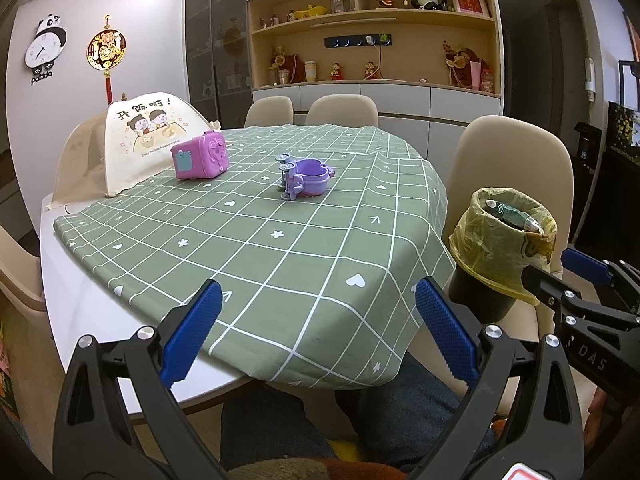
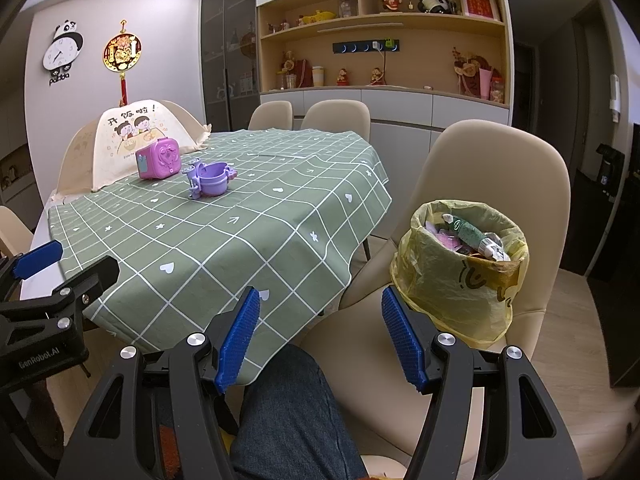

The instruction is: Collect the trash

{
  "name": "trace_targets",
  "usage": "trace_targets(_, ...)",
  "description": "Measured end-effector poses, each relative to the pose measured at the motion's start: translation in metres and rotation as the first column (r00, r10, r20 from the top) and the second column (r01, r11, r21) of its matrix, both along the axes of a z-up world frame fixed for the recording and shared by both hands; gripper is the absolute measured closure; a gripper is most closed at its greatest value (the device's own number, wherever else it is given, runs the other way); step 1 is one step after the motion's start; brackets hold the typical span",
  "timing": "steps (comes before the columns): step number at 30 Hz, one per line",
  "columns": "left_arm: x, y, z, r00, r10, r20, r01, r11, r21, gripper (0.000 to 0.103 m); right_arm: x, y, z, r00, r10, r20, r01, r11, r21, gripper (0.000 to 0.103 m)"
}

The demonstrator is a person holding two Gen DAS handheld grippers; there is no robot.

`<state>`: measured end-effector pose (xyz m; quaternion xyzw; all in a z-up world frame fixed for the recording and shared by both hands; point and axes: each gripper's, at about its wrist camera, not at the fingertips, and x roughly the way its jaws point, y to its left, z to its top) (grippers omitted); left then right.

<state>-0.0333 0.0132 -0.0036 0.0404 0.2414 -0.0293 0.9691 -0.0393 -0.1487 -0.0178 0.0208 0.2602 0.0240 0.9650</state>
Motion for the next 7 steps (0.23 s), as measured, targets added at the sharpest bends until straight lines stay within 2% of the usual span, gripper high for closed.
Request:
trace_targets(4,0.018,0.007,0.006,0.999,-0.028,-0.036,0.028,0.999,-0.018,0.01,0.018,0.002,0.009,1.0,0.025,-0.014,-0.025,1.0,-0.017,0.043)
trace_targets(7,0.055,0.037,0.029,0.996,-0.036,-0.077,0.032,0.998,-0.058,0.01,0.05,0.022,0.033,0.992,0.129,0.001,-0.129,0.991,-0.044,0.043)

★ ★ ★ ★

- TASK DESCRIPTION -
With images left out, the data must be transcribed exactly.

- RESULT BELOW -
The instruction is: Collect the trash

{
  "name": "trace_targets",
  "usage": "trace_targets(_, ...)",
  "description": "Measured end-effector poses, each relative to the pose measured at the motion's start: translation in metres and rotation as the first column (r00, r10, r20 from the top) and the second column (r01, r11, r21) of its matrix, both along the axes of a z-up world frame fixed for the recording and shared by both hands; gripper is the absolute measured closure; a gripper is most closed at its greatest value (the device's own number, wherever else it is given, runs the other way); step 1 is one step after the motion's start; brackets hold the typical span",
  "timing": "steps (comes before the columns): step number at 30 Hz, one per line",
  "columns": "left_arm: x, y, z, r00, r10, r20, r01, r11, r21, gripper (0.000 to 0.103 m); right_arm: x, y, z, r00, r10, r20, r01, r11, r21, gripper (0.000 to 0.103 m)"
}

The demonstrator is a person holding two Gen DAS handheld grippers; there is no robot.

`<state>`: measured end-effector pose (xyz m; quaternion xyzw; all in a z-up world frame fixed for the recording and shared by both hands; point and axes: each gripper's, at about its wrist camera, not at the fingertips, and x roughly the way its jaws point, y to its left, z to its top) (grippers omitted); left then right.

<state>-0.0333 0.0132 -0.0036 0.0404 0.2414 -0.0293 0.9691 -0.0393 -0.1487 -0.0178 0.0208 0.2602 0.0240 0.9650</state>
Motion for the next 7 steps (0.23 s), as measured, targets added at the sharpest bends until straight lines stay within 2% of the usual span, gripper high for closed.
Request:
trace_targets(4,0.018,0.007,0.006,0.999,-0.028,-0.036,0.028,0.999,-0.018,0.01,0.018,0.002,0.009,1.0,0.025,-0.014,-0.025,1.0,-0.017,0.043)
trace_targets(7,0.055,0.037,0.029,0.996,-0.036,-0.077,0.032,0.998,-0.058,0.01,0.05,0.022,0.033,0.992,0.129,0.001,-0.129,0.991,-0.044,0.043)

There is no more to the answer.